# Spark Text Classification

This notebook contains the text classification pipeline for the reviews dataset. It can be submitted as a long-running job by converting it into a python script file:

`jupyter nbconvert --to script pipeline.ipynb`

Then, submit the job using:

`spark-submit pipeline.py`

Some implementation details:

For efficiency, I try to get as much preprocessing as possible done before the hyperparameter search. But, since no information from the test/validation set should leak to train set, idf values and $\chi^2$ feature selection is done on each set separately. Since the feature selection is longest stage in preprocessing, the efficiency gains are minimal.

In [None]:
from datetime import datetime

from pyspark import SparkContext, SQLContext
from pyspark.ml import Pipeline, PipelineModel, Transformer
from pyspark.ml.classification import LinearSVC, OneVsRest, DecisionTreeClassifier
from pyspark.ml.evaluation import MulticlassClassificationEvaluator
from pyspark.ml.feature import ChiSqSelector, CountVectorizer, IDF, Normalizer, OneHotEncoderEstimator, RegexTokenizer, StopWordsRemover, StringIndexer
from pyspark.ml.param.shared import HasInputCol
from pyspark.ml.tuning import TrainValidationSplit, TrainValidationSplitModel, ParamGridBuilder
from pyspark.ml.util import MLReadable, MLWritable
from pyspark.sql.functions import UserDefinedFunction
from pyspark.sql.types import StringType

In [None]:
sc = SparkContext.getOrCreate()
sqlc = SQLContext(sc)
reviews_file = "hdfs:///user/pknees/amazon-reviews/full/reviews_devset.json"
selected_terms_file = "output_ds.txt"
model_file = f"dic2/model-{datetime.now().strftime('%Y-%m-%d_%H-%M-%S')}"
results_file = f"results-{datetime.now().strftime('%Y-%m-%d_%H-%M-%S')}.txt"
seed = 42  # seed is used for the dataset splits and the decision tree for reproducibility reasons
save_selected_terms = False
classifier = "decision_tree"

Since there seem to be resource contraints on the Jupyter runtime, only 1000 rows of the whole dataset are loaded. Change this by removing the `limit(1000)` call below.

In [None]:
df = sqlc.read.json(reviews_file).select("category", "reviewText").limit(1000)

## Preprocessing

The preprocessing pipeline leverages built-in Transformers and Estimators. Only for case folding a custom Transformer using a User Defined Function is needed. This is also the only stage which changes a column in-place, all other stages simply append to the data frame.

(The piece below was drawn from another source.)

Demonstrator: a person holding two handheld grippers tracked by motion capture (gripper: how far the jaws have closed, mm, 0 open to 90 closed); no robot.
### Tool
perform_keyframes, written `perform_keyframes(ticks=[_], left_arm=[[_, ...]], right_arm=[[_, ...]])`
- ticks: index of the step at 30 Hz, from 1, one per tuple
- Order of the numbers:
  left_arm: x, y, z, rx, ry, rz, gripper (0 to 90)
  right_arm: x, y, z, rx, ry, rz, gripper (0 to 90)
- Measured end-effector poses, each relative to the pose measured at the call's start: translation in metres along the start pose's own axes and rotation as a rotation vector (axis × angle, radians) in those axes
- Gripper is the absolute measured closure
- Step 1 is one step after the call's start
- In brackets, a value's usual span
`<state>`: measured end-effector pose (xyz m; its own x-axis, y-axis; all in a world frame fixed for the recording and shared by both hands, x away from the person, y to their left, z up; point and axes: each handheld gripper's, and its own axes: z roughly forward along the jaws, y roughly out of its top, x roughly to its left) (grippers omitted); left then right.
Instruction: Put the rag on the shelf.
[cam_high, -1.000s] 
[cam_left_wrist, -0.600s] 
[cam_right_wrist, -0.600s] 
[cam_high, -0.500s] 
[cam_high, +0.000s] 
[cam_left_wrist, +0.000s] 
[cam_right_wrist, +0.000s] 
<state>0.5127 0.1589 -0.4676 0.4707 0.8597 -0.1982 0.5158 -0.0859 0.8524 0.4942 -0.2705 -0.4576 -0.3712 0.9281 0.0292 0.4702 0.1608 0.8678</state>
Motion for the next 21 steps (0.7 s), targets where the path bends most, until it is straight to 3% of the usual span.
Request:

The feature selection is implemented using ChiSqSelector over the term frequencies, in order to maintain comparability with the MapReduce/RDD jobs.

In [None]:
class CaseFolder(Transformer, HasInputCol, MLReadable, MLWritable):
    def __init__(self, inputCol):
        super().__init__()
        self.setInputCol(inputCol)
        self.udf = UserDefinedFunction(lambda x: x.lower(), StringType())
    
    def _transform(self, df):
        new_df = df.withColumn(self.getInputCol(), self.udf(df[self.getInputCol()]))
        return new_df

casefolder = CaseFolder(inputCol="reviewText")
tokenizer = RegexTokenizer(inputCol="reviewText", outputCol="rawTerms", pattern="""\s|\d|\.|!|\?|,|;|:|\(|\)|\[|]|\{|}|-|_|"|`|~|#|&|\*|%|\$|\|/""")
stopWordsRemover = StopWordsRemover(inputCol="rawTerms", outputCol="filteredTerms")
categoryIndexer = StringIndexer(inputCol="category", outputCol="categoryIndex")
tfTransformer = CountVectorizer(inputCol="filteredTerms", outputCol="termFrequencies")
chisq = ChiSqSelector(numTopFeatures=4000, featuresCol="termFrequencies", labelCol="categoryIndex", outputCol="selectedTerms")
preprocessingPipeline = Pipeline(stages=[casefolder, tokenizer, stopWordsRemover, categoryIndexer, tfTransformer])

In [None]:
preproModel = preprocessingPipeline.fit(df)
preproDF = preproModel.transform(df)

The preprocessing pipeline needs to be fit to the whole dataset such that the Estimator stages can be fitted on the dataset. This is the case for the CountVectorizer, which maintains a term->ix mapping.

Since the feature selection using the ChiSqSelector is not part of the overall preprocessing (it is later applied to the dataset splits), to get an overall selection of terms the ChiSqSelector needs to be fitted explicitly below.

In [None]:
if save_selected_terms:
    chisq_model = chisq.fit(preproDF)
    vocabulary = preproModel.stages[4].vocabulary
    selectedTerms = [vocabulary[index] for index in chisq_model.selectedFeatures]
    with open(selected_terms_file, "w") as file:
        file.write(", ".join(selectedTerms))
    selectedTerms[:10]

A train dataset (which is later split into a train and validation set) is used to fit the classifier, while the test dataset is used to evaluate the dataset.

In [None]:
df_train, df_test = preproDF.randomSplit([.8, .2], seed=seed)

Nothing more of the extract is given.